In [2]:
import pandas as pd
import numpy as np
import pickle
import joblib
from sklearn.model_selection import train_test_split
from sklearn.preprocessing import LabelEncoder
from sklearn.ensemble import RandomForestClassifier
from sklearn.metrics import accuracy_score

# Load dataset
file_path = r"C:\Users\gokil\Downloads\pavi's project\Indian-Crime-Data-Analysis-Forecasting-main\crime.csv"
df = pd.read_csv(file_path)

# Preview column names
print("Columns in dataset:", df.columns.tolist())

# Handle missing values
df.fillna(df.mode().iloc[0], inplace=True)

# Encode categorical variables
label_encoders = {}
for col in ['STATE/UT', 'DISTRICT']:
    le = LabelEncoder()
    df[col] = le.fit_transform(df[col])
    label_encoders[col] = le

# Define Features and Target
X = df[['STATE/UT', 'DISTRICT', 'YEAR']]  # Features
y = df['TOTAL IPC CRIMES']                # Target

# Convert target to binary class (0 = Safe, 1 = Unsafe)
threshold = y.median()
y_binary = np.where(y > threshold, 1, 0)

# Train-test split
X_train, X_test, y_train, y_test = train_test_split(X, y_binary, test_size=0.2, random_state=42)

# Train model
model = RandomForestClassifier(n_estimators=100, random_state=42)
model.fit(X_train, y_train)

# Evaluate model
y_pred = model.predict(X_test)
accuracy = accuracy_score(y_test, y_pred)
print(f"Model Accuracy: {accuracy:.2f}")

# Save model and label encoders
joblib.dump(model, 'crime_model_compressed.pkl', compress=3)

with open("label_encoders.pkl", "wb") as f:
    pickle.dump(label_encoders, f)

print("✅ Model and encoders saved successfully!")
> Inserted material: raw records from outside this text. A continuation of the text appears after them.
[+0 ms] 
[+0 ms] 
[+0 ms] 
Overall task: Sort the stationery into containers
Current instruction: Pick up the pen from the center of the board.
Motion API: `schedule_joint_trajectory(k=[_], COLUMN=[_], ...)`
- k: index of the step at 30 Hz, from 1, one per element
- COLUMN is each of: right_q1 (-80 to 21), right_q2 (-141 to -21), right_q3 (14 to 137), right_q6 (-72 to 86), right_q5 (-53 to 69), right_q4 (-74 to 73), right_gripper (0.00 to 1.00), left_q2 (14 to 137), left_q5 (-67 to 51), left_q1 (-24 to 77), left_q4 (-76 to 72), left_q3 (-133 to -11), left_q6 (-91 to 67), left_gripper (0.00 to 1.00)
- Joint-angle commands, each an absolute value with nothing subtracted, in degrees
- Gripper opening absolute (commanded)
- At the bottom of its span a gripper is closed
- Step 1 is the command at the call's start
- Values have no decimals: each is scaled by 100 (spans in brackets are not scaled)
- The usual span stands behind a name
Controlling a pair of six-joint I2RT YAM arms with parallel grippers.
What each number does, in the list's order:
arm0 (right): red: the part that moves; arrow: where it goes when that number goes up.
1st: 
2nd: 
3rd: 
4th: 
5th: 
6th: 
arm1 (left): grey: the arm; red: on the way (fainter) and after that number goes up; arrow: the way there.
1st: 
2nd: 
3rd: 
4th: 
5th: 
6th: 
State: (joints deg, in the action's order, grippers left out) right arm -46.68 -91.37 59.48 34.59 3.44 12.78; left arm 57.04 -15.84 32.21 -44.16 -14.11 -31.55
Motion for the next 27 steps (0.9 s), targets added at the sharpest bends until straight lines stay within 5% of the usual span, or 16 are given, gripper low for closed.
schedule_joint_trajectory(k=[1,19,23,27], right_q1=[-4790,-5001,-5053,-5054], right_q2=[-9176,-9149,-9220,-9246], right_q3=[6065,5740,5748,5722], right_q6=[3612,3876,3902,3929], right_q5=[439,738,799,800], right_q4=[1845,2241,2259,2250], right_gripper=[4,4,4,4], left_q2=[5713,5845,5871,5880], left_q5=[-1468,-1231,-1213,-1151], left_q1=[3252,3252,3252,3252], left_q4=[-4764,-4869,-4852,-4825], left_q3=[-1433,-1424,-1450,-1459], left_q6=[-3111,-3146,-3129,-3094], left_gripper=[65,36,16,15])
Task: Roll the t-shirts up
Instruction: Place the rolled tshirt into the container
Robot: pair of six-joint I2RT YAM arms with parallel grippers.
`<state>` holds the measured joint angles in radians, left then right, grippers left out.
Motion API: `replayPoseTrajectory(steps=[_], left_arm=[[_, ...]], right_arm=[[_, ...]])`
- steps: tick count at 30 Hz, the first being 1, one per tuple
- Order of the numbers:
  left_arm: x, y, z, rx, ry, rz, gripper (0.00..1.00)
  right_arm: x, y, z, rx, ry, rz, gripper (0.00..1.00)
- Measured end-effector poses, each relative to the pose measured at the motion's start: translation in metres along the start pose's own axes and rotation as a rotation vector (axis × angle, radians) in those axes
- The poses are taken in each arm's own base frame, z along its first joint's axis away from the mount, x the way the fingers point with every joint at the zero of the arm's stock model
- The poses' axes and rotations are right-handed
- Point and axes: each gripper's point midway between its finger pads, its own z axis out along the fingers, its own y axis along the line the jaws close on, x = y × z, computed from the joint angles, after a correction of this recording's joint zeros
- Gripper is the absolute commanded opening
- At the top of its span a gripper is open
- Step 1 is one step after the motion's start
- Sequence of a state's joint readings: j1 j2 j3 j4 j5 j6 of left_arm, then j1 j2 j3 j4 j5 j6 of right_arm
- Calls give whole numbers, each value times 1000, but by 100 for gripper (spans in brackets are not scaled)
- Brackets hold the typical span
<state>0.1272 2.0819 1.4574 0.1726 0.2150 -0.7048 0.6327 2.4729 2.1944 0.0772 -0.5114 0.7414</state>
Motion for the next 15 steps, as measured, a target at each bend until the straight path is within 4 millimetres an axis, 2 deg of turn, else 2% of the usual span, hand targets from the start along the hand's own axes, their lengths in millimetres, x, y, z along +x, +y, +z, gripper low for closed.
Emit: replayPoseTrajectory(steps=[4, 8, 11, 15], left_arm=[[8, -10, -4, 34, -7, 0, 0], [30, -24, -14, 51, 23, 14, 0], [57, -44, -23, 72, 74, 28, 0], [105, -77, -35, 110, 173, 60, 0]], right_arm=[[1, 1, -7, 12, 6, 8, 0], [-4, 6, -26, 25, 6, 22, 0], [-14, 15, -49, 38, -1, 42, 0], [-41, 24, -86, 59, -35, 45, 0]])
Columns in dataset: ['STATE/UT', 'DISTRICT', 'YEAR', 'MURDER', 'ATTEMPT TO MURDER', 'CULPABLE HOMICIDE NOT AMOUNTING TO MURDER', 'RAPE', 'CUSTODIAL RAPE', 'OTHER RAPE', 'KIDNAPPING & ABDUCTION', 'KIDNAPPING AND ABDUCTION OF WOMEN AND GIRLS', 'KIDNAPPING AND ABDUCTION OF OTHERS', 'DACOITY', 'PREPARATION AND ASSEMBLY FOR DACOITY', 'ROBBERY', 'BURGLARY', 'THEFT', 'AUTO THEFT', 'OTHER THEFT', 'RIOTS', 'CRIMINAL BREACH OF TRUST', 'CHEATING', 'COUNTERFIETING', 'ARSON', 'HURT/GREVIOUS HURT', 'DOWRY DEATHS', 'ASSAULT ON WOMEN WITH INTENT TO OUTRAGE HER MODESTY', 'INSULT TO MODESTY OF WOMEN', 'CRUELTY BY HUSBAND OR HIS RELATIVES', 'IMPORTATION OF GIRLS FROM FOREIGN COUNTRIES', 'CAUSING DEATH BY NEGLIGENCE', 'OTHER IPC CRIMES', 'TOTAL IPC CRIMES']
Model Accuracy: 0.74
✅ Model and encoders saved successfully!